FOR VALUE RECEIVED, on the Termination Date (as defined in the Loan Agreement referred to hereinafter), the undersigned, Duluth Holdings Inc., a Wisconsin corporation (“Holdings”), and Duluth Trading Company, LLC, a Wisconsin limited liability company (“Trading,” and collectively with Holdings, the “Borrowers”), jointly and severally, promise to pay to the order of Harris N.A. (the “Lender”) the maximum principal sum of Thirteen Million and 00/100 U.S. Dollars (U.S. $13,000,000.00) or, if less, the aggregate unpaid principal amount of all Advances (as defined in the Loan Agreement) made by the Lender to the Borrowers pursuant to Section 3 of the Loan Agreement, together with interest pursuant to the Loan Agreement.

The Borrowers promise to pay interest on the unpaid principal amount hereof from the date hereof until such principal amount is paid in full at the rates and at the times provided in the Loan Agreement.

This Note is the Revolving Note referred to in the Amended and Restated Loan Agreement between Borrowers and Lender dated as of the date hereof (the Loan Agreement, as amended, modified, supplemented or restated from time to time being the “Loan Agreement”).

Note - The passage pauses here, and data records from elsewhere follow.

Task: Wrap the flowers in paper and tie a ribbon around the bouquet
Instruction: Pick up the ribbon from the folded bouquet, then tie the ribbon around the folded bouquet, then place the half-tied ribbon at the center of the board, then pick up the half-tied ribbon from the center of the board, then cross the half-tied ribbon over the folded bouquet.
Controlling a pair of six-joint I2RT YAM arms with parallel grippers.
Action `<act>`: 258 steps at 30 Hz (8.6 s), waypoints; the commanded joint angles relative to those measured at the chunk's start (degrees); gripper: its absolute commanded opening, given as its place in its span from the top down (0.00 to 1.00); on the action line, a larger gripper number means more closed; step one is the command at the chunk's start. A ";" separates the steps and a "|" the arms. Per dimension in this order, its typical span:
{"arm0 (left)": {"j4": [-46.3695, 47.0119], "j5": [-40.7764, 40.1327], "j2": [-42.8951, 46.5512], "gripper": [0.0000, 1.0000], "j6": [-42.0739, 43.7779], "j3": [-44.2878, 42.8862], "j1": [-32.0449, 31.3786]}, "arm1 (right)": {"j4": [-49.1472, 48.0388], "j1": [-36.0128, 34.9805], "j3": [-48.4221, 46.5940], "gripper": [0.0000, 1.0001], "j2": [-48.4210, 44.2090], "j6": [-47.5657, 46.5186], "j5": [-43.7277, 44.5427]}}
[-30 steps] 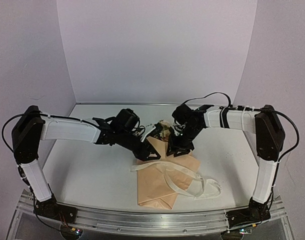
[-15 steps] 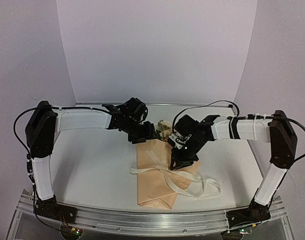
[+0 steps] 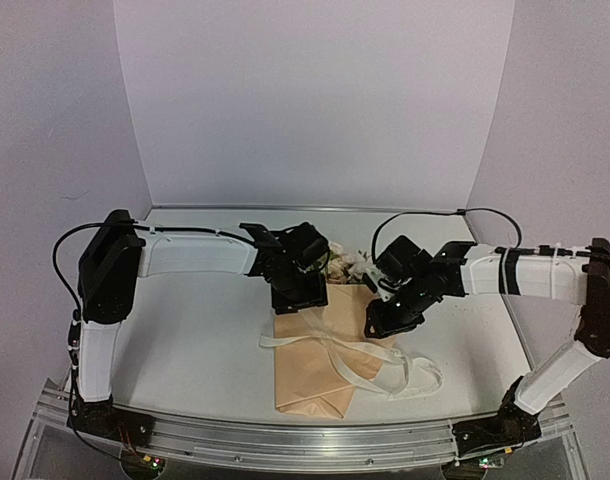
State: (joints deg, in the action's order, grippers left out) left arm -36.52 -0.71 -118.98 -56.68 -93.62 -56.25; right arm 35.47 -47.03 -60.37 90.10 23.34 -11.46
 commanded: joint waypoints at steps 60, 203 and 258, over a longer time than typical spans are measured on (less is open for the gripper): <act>-0.87 -19.44 4.46 1.00 2.85 -3.59 2.08 | -3.05 6.51 29.97 0.87 -17.27 12.29 13.05; 38.42 6.48 20.56 0.34 93.24 43.12 6.87 | -21.58 1.20 17.66 0.05 -4.57 -44.47 7.15; 59.76 5.90 30.94 1.00 69.46 58.23 14.87 | -4.53 7.65 17.24 1.00 -8.41 1.29 17.64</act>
State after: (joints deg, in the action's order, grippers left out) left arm 27.05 9.53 -88.88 13.37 -33.67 -44.23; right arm 16.25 -40.75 -42.58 81.90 24.93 -0.39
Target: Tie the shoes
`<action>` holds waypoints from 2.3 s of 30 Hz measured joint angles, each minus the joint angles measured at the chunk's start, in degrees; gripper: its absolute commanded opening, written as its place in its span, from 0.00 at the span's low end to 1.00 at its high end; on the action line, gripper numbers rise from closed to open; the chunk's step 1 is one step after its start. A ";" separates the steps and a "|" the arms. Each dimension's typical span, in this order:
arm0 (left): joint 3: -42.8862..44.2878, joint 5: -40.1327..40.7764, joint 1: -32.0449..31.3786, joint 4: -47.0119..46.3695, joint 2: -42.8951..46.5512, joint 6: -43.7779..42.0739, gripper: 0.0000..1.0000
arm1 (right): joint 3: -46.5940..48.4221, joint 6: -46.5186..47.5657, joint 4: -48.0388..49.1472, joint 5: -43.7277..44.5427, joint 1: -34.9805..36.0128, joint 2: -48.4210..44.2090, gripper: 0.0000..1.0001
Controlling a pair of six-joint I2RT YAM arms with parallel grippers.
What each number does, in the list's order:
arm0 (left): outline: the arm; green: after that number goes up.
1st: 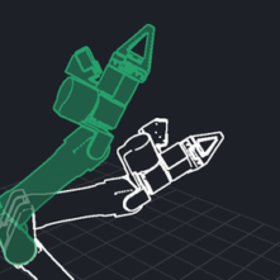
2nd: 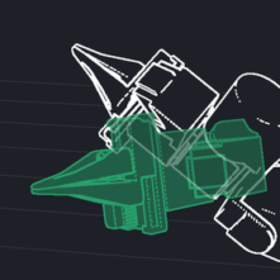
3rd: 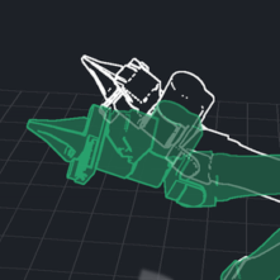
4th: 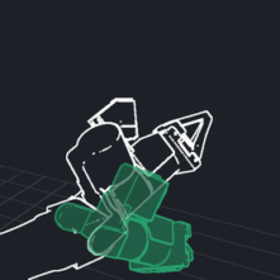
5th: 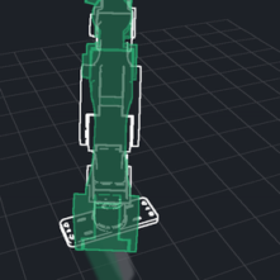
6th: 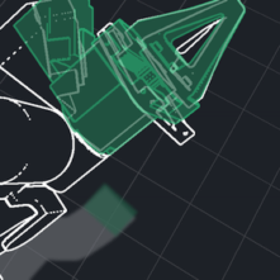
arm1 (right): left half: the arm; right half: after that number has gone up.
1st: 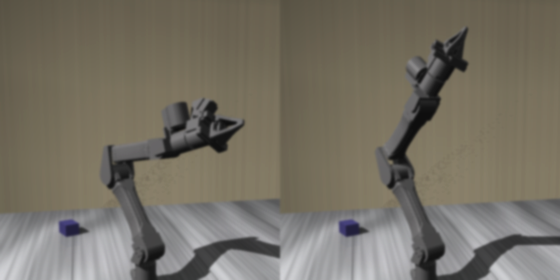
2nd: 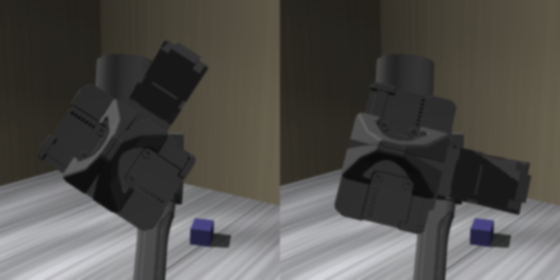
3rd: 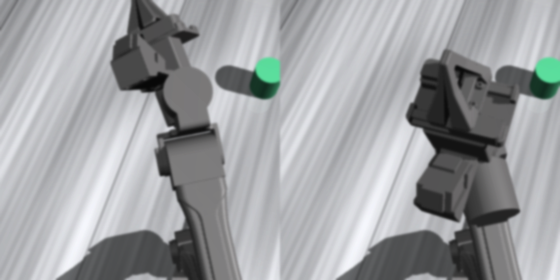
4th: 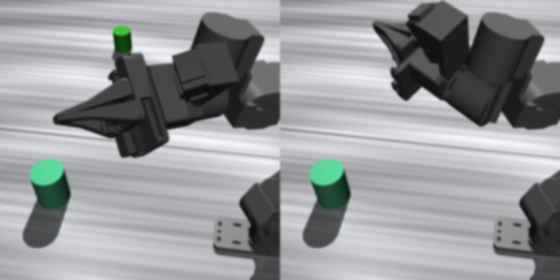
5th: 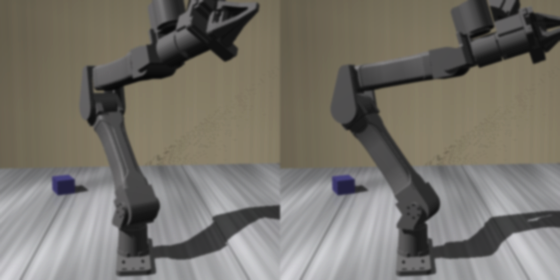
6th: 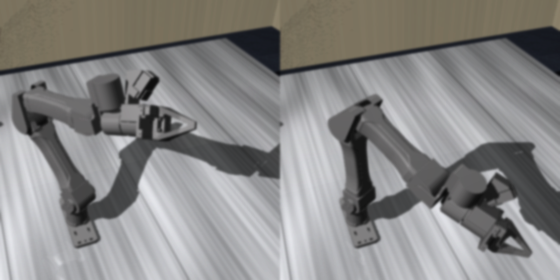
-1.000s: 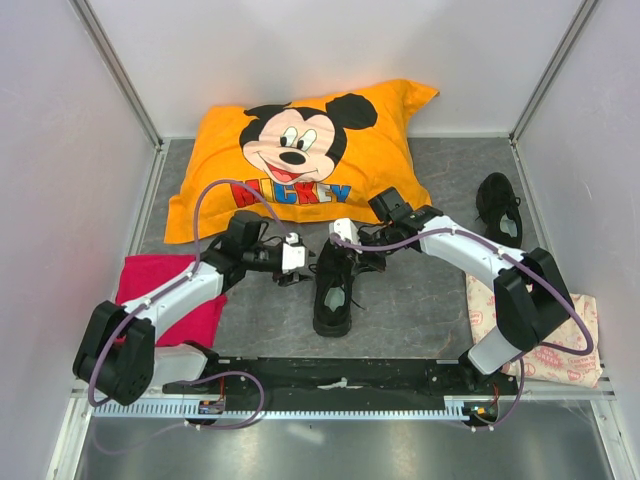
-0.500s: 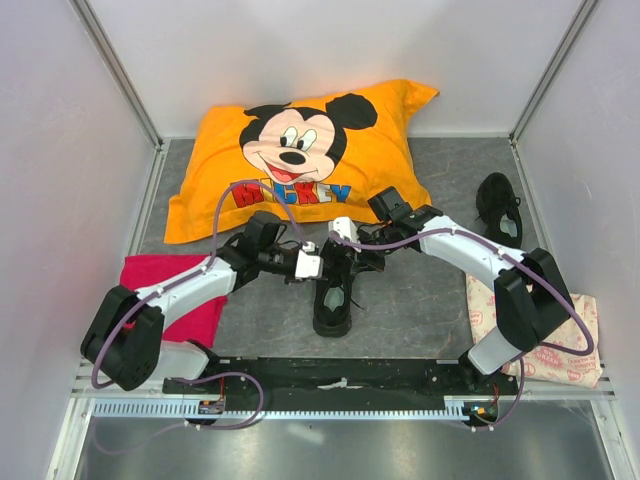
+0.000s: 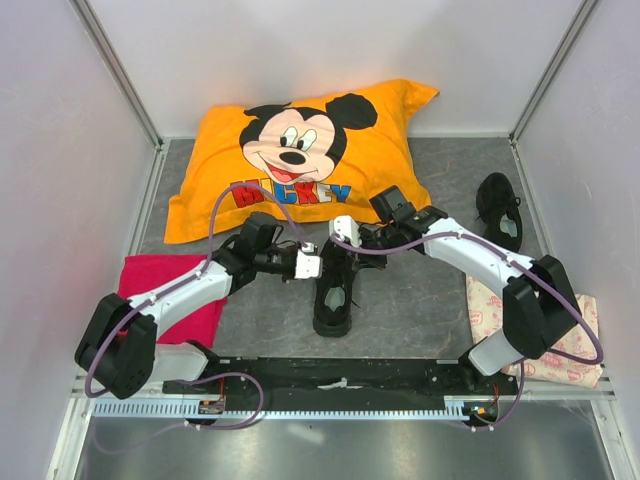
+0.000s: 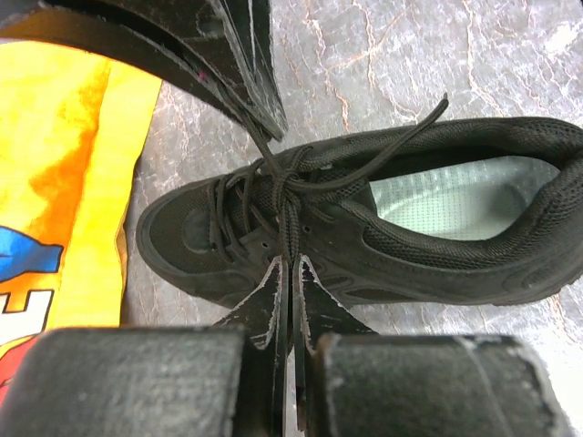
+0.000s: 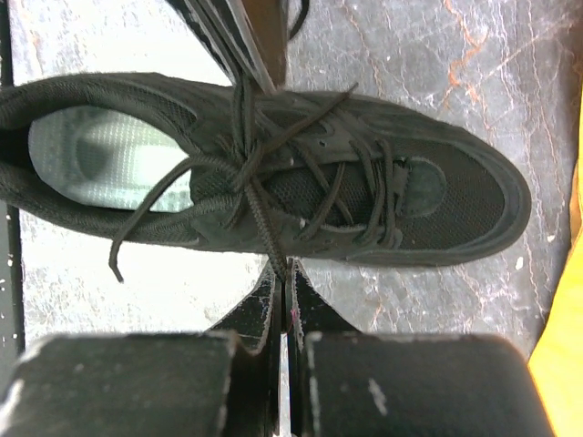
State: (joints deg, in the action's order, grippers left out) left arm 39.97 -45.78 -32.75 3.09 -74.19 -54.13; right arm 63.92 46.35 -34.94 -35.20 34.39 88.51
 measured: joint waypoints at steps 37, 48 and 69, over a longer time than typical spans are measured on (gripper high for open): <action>-4.15 3.67 -0.11 0.02 4.15 -0.15 0.01 | -5.40 4.46 0.94 1.55 -1.57 -3.48 0.00; -4.63 3.63 0.22 0.04 4.24 -1.36 0.02 | -6.14 6.29 1.11 0.57 -2.43 -3.72 0.00; -5.20 3.28 0.11 1.11 4.28 -2.75 0.02 | -7.30 7.41 1.92 -0.42 -3.13 -4.28 0.00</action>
State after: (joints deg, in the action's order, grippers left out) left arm 34.76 -42.50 -32.64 4.21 -69.91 -56.88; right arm 56.62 53.76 -33.01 -35.62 31.27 84.23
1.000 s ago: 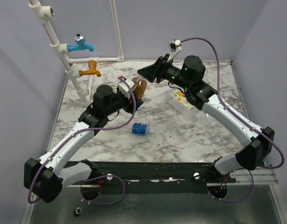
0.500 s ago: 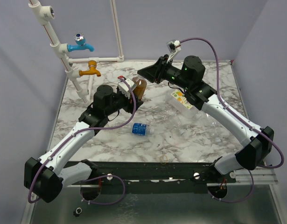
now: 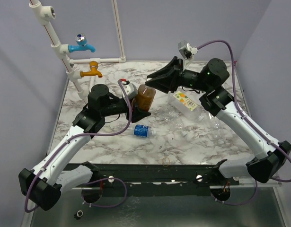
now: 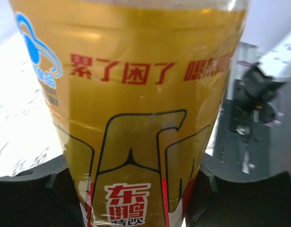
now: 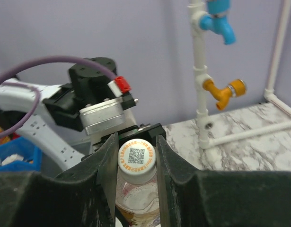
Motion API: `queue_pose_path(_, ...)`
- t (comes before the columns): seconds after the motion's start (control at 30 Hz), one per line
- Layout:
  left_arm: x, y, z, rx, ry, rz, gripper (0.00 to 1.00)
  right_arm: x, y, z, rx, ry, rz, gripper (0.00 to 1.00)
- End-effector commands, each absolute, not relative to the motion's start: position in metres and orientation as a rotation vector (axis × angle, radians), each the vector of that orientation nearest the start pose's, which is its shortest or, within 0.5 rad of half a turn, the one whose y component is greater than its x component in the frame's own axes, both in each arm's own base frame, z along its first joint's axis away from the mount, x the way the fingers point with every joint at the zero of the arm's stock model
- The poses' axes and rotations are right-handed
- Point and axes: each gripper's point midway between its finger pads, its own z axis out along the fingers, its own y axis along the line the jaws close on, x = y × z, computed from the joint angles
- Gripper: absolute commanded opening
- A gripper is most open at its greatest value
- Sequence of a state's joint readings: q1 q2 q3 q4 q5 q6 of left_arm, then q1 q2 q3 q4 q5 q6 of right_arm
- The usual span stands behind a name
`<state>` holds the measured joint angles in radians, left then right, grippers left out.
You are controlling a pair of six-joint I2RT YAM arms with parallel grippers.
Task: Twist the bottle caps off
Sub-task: Unscrew the bottle cap from the plastic bottle.
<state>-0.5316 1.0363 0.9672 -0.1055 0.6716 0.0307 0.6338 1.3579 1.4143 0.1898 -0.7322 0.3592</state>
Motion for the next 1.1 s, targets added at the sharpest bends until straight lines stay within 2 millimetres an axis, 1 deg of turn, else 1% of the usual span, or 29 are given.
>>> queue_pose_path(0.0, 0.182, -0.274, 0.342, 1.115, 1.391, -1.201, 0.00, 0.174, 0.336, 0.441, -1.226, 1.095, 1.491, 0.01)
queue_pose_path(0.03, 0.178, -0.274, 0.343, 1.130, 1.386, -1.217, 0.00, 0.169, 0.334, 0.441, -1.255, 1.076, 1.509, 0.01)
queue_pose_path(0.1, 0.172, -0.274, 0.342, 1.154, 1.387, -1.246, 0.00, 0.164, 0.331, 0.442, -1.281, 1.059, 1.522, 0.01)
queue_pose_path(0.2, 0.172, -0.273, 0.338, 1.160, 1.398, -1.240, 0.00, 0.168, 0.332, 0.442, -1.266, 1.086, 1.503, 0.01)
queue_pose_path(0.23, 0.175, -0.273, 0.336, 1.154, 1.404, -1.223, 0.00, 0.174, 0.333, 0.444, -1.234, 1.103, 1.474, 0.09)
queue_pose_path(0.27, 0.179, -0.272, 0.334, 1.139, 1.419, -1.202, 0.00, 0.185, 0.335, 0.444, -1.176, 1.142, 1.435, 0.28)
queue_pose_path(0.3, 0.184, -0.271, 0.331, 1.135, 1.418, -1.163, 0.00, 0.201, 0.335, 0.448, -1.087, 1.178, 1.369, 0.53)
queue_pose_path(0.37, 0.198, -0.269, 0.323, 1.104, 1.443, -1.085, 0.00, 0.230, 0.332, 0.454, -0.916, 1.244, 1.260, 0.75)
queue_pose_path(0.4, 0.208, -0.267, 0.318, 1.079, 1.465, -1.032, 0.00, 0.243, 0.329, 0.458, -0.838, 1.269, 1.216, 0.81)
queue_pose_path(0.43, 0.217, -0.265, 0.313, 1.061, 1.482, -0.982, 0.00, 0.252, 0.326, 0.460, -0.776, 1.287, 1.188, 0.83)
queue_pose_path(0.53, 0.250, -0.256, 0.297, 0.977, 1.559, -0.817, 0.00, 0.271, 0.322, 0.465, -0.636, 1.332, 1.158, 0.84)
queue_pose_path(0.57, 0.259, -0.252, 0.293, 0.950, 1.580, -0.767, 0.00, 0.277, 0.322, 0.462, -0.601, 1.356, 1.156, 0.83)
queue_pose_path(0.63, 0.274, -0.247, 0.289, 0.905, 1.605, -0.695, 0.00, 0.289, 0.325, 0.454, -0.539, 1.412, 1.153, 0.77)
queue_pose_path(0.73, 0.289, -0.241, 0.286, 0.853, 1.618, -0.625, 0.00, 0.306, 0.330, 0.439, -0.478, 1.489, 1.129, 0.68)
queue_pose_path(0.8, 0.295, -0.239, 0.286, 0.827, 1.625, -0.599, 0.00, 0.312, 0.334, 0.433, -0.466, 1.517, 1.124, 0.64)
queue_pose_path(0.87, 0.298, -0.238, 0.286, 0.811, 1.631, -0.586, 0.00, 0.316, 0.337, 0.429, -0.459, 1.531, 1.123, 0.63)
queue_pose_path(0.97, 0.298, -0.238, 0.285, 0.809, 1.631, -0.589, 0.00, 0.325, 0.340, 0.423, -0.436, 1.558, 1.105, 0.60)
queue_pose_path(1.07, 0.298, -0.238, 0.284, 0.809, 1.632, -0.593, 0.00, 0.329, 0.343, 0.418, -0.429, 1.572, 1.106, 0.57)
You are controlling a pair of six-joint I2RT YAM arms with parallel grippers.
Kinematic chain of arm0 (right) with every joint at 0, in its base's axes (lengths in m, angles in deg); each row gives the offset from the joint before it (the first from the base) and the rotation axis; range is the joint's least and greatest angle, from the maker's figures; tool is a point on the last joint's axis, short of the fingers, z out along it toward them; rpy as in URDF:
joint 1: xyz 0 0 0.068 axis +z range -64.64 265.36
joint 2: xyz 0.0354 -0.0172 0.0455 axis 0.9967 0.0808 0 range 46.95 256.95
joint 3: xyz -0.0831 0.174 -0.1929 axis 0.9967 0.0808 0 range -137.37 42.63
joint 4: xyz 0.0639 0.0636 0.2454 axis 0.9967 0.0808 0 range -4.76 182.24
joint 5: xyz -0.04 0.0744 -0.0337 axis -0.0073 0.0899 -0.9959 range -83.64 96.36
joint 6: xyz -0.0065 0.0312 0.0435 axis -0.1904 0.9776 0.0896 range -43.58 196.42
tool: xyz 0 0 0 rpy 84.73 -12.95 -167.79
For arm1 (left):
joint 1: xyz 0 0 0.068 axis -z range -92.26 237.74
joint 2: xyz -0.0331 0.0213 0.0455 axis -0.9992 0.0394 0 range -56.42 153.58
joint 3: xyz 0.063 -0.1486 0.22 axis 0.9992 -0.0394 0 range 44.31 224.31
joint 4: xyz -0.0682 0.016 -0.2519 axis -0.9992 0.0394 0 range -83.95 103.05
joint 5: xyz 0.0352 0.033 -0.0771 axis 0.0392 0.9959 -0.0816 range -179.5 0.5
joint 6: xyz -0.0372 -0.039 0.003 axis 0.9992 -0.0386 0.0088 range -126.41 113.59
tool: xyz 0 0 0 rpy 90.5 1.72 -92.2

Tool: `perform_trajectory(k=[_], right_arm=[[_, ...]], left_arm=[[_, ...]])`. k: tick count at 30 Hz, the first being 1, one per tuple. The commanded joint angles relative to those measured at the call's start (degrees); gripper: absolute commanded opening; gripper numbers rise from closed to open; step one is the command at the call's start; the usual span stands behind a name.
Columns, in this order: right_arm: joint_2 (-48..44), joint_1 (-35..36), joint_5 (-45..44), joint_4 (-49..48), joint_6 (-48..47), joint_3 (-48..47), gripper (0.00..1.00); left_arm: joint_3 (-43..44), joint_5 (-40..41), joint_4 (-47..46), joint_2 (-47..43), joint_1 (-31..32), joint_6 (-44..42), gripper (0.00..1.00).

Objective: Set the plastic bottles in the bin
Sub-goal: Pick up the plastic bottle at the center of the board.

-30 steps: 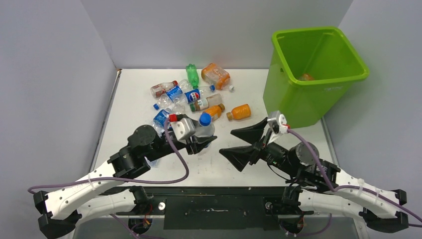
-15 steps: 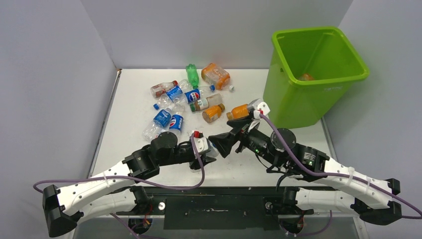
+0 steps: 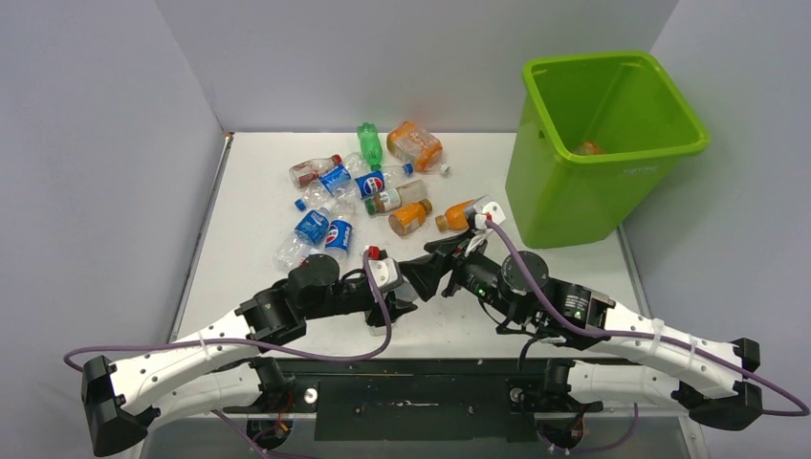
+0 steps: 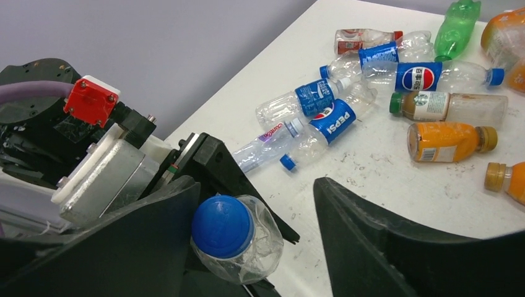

Presentment and demand for payment, notice of dishonor, protest and notice of protest are hereby waived. In the event of default, the Borrowers agree to pay costs of collection and reasonable attorneys’ fees (whether or not suit is commenced), including, without limitation, attorneys’ fees and legal expenses incurred in connection with any appeal of a lower court’s judgment or order.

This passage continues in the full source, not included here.